An exact transcription of the records is required, minus any images.

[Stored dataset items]
—————

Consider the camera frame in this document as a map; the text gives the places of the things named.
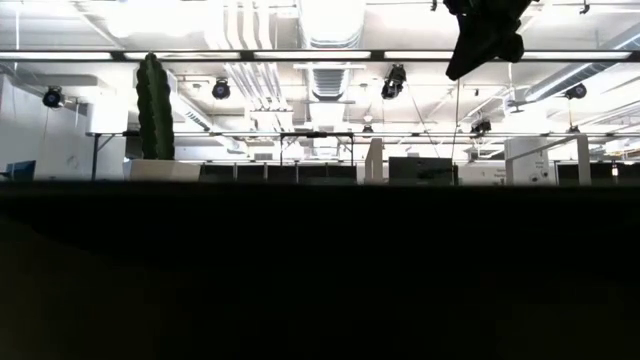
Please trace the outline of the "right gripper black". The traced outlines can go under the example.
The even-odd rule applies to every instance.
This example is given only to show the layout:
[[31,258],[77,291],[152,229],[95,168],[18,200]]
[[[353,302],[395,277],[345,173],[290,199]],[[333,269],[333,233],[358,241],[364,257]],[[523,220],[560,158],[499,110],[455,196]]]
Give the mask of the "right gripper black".
[[459,35],[446,75],[456,81],[484,63],[499,58],[518,62],[524,41],[517,33],[521,16],[533,0],[443,0],[459,25]]

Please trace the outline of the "white perforated metal rack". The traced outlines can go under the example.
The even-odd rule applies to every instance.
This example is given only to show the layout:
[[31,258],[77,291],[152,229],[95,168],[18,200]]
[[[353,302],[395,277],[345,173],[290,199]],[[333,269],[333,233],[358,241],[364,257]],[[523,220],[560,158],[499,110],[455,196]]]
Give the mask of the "white perforated metal rack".
[[[549,133],[540,135],[540,138],[555,138],[555,141],[546,142],[543,145],[530,148],[527,151],[521,151],[513,155],[505,155],[504,163],[506,170],[505,182],[507,185],[515,184],[514,163],[517,160],[531,156],[536,153],[544,152],[551,148],[575,141],[577,147],[578,158],[578,179],[581,186],[589,186],[592,184],[589,138],[585,133]],[[369,145],[369,150],[365,158],[365,182],[375,183],[382,181],[383,177],[383,143],[381,138],[373,138]]]

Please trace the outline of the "white pillar with outlets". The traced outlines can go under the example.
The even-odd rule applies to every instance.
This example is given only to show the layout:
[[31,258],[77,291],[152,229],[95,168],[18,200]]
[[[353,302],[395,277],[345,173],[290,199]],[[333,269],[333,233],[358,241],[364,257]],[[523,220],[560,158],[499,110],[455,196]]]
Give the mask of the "white pillar with outlets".
[[539,186],[551,184],[550,162],[547,150],[539,150],[528,156],[521,154],[538,149],[547,144],[540,137],[516,137],[504,142],[505,159],[517,156],[511,162],[505,162],[508,185]]

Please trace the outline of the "green cactus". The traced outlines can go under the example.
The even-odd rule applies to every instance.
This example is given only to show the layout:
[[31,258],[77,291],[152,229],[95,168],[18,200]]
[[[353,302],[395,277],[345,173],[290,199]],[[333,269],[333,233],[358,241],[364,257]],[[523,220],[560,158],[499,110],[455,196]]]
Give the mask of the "green cactus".
[[143,158],[173,160],[175,148],[171,89],[167,72],[154,53],[147,53],[139,63],[136,80]]

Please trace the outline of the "white hexagonal planter pot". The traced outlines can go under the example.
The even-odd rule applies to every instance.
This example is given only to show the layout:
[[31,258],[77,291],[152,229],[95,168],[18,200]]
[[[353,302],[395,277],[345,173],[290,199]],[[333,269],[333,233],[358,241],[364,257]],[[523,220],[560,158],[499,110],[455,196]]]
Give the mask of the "white hexagonal planter pot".
[[200,166],[174,160],[134,159],[123,164],[123,174],[130,181],[197,182]]

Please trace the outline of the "black partition screen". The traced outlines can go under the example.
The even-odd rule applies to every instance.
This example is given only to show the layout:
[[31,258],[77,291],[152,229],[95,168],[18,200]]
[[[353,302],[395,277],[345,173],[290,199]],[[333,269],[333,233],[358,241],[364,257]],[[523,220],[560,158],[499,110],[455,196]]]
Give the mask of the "black partition screen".
[[[577,164],[563,164],[556,167],[560,186],[578,186],[579,168]],[[640,186],[640,163],[590,164],[591,184],[594,186]]]
[[349,185],[357,183],[357,169],[330,164],[206,164],[200,168],[199,180],[213,183]]

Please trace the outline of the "computer monitor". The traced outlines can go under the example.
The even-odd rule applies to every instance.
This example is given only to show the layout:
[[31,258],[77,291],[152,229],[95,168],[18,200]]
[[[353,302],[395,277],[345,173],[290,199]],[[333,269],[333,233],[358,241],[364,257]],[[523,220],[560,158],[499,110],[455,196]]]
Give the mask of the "computer monitor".
[[0,176],[8,181],[33,181],[35,177],[36,161],[20,161],[8,163]]

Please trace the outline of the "silver ceiling air duct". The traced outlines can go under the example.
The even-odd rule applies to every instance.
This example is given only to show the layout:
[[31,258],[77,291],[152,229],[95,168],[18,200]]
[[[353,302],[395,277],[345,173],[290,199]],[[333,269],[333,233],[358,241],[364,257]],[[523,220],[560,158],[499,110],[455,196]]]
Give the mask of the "silver ceiling air duct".
[[364,28],[365,0],[297,0],[304,48],[356,49]]

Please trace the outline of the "white LED light bar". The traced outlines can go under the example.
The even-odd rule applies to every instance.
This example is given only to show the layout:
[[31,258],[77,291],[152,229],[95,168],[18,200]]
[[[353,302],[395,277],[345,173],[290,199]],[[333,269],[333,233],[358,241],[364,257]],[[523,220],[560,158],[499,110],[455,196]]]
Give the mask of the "white LED light bar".
[[328,60],[328,59],[368,59],[369,51],[259,51],[254,53],[260,60]]
[[196,61],[196,60],[240,60],[238,52],[124,52],[123,55],[131,60],[143,60],[147,55],[155,55],[157,59],[164,61]]
[[110,60],[108,52],[0,52],[0,59],[9,60]]
[[604,60],[621,60],[626,59],[632,54],[631,51],[577,51],[577,52],[559,52],[559,51],[541,51],[541,52],[525,52],[522,60],[543,61],[604,61]]
[[449,61],[452,51],[385,51],[384,58],[394,61]]

—————

- Solution to this task
Consider the camera frame in this document as a map; the text gives the places of the things named.
Please trace the outline of the "right gripper black". The traced outlines can go under the example.
The even-odd rule applies to every instance.
This example is given only to show the layout:
[[31,258],[77,291],[152,229],[95,168],[18,200]]
[[[353,302],[395,277],[345,173],[290,199]],[[333,269],[333,233],[358,241],[364,257]],[[523,220],[560,158],[499,110],[455,196]]]
Give the mask of the "right gripper black".
[[459,35],[446,75],[456,81],[484,63],[499,58],[518,62],[524,41],[517,33],[521,16],[533,0],[443,0],[459,25]]

Please trace the outline of the "white perforated metal rack". The traced outlines can go under the example.
The even-odd rule applies to every instance.
This example is given only to show the layout:
[[31,258],[77,291],[152,229],[95,168],[18,200]]
[[[353,302],[395,277],[345,173],[290,199]],[[333,269],[333,233],[358,241],[364,257]],[[523,220],[560,158],[499,110],[455,196]]]
Give the mask of the "white perforated metal rack".
[[[549,133],[540,135],[540,138],[555,138],[555,141],[546,142],[543,145],[530,148],[527,151],[521,151],[513,155],[505,155],[504,163],[506,170],[505,182],[507,185],[515,184],[514,163],[517,160],[531,156],[536,153],[544,152],[551,148],[575,141],[577,147],[578,158],[578,179],[581,186],[589,186],[592,184],[589,138],[585,133]],[[369,145],[369,150],[365,158],[365,182],[375,183],[382,181],[383,177],[383,143],[381,138],[373,138]]]

Please trace the outline of the "white pillar with outlets". The traced outlines can go under the example.
The even-odd rule applies to every instance.
This example is given only to show the layout:
[[31,258],[77,291],[152,229],[95,168],[18,200]]
[[[353,302],[395,277],[345,173],[290,199]],[[333,269],[333,233],[358,241],[364,257]],[[523,220],[560,158],[499,110],[455,196]]]
Give the mask of the "white pillar with outlets".
[[539,186],[551,184],[550,162],[547,150],[539,150],[528,156],[521,154],[538,149],[547,144],[540,137],[516,137],[504,142],[505,159],[517,156],[511,162],[505,162],[508,185]]

Please trace the outline of the "green cactus". The traced outlines can go under the example.
The even-odd rule applies to every instance.
This example is given only to show the layout:
[[31,258],[77,291],[152,229],[95,168],[18,200]]
[[[353,302],[395,277],[345,173],[290,199]],[[333,269],[333,233],[358,241],[364,257]],[[523,220],[560,158],[499,110],[455,196]]]
Give the mask of the "green cactus".
[[143,158],[173,160],[175,148],[171,89],[167,72],[154,53],[147,53],[139,63],[136,80]]

Please trace the outline of the "white hexagonal planter pot". The traced outlines can go under the example.
The even-odd rule applies to every instance.
This example is given only to show the layout:
[[31,258],[77,291],[152,229],[95,168],[18,200]]
[[[353,302],[395,277],[345,173],[290,199]],[[333,269],[333,233],[358,241],[364,257]],[[523,220],[560,158],[499,110],[455,196]]]
Give the mask of the "white hexagonal planter pot".
[[200,166],[174,160],[134,159],[123,164],[123,174],[130,181],[197,182]]

Please trace the outline of the "black partition screen". The traced outlines can go under the example.
The even-odd rule applies to every instance.
This example is given only to show the layout:
[[31,258],[77,291],[152,229],[95,168],[18,200]]
[[[353,302],[395,277],[345,173],[290,199]],[[333,269],[333,233],[358,241],[364,257]],[[523,220],[560,158],[499,110],[455,196]]]
Give the mask of the "black partition screen".
[[[577,164],[563,164],[556,167],[560,186],[578,186],[579,168]],[[640,186],[640,163],[590,164],[591,184],[594,186]]]
[[349,185],[357,183],[357,169],[330,164],[206,164],[200,168],[199,180],[213,183]]

Please trace the outline of the "computer monitor". The traced outlines can go under the example.
The even-odd rule applies to every instance.
This example is given only to show the layout:
[[31,258],[77,291],[152,229],[95,168],[18,200]]
[[[353,302],[395,277],[345,173],[290,199]],[[333,269],[333,233],[358,241],[364,257]],[[523,220],[560,158],[499,110],[455,196]]]
Give the mask of the "computer monitor".
[[0,176],[8,181],[33,181],[35,177],[36,161],[20,161],[8,163]]

Please trace the outline of the "silver ceiling air duct". The traced outlines can go under the example.
The even-odd rule applies to every instance.
This example is given only to show the layout:
[[31,258],[77,291],[152,229],[95,168],[18,200]]
[[[353,302],[395,277],[345,173],[290,199]],[[333,269],[333,233],[358,241],[364,257]],[[523,220],[560,158],[499,110],[455,196]]]
Give the mask of the "silver ceiling air duct".
[[364,28],[365,0],[297,0],[304,48],[356,49]]

Please trace the outline of the "white LED light bar". The traced outlines can go under the example.
The even-odd rule applies to every instance.
This example is given only to show the layout:
[[31,258],[77,291],[152,229],[95,168],[18,200]]
[[[353,302],[395,277],[345,173],[290,199]],[[333,269],[333,233],[358,241],[364,257]],[[523,220],[560,158],[499,110],[455,196]]]
Give the mask of the "white LED light bar".
[[328,60],[328,59],[368,59],[369,51],[259,51],[254,53],[260,60]]
[[196,61],[196,60],[240,60],[238,52],[124,52],[123,55],[131,60],[143,60],[147,55],[155,55],[157,59],[164,61]]
[[110,60],[108,52],[0,52],[0,59],[9,60]]
[[604,60],[621,60],[626,59],[632,54],[631,51],[577,51],[577,52],[559,52],[559,51],[541,51],[541,52],[525,52],[522,60],[543,61],[604,61]]
[[449,61],[452,51],[385,51],[384,58],[394,61]]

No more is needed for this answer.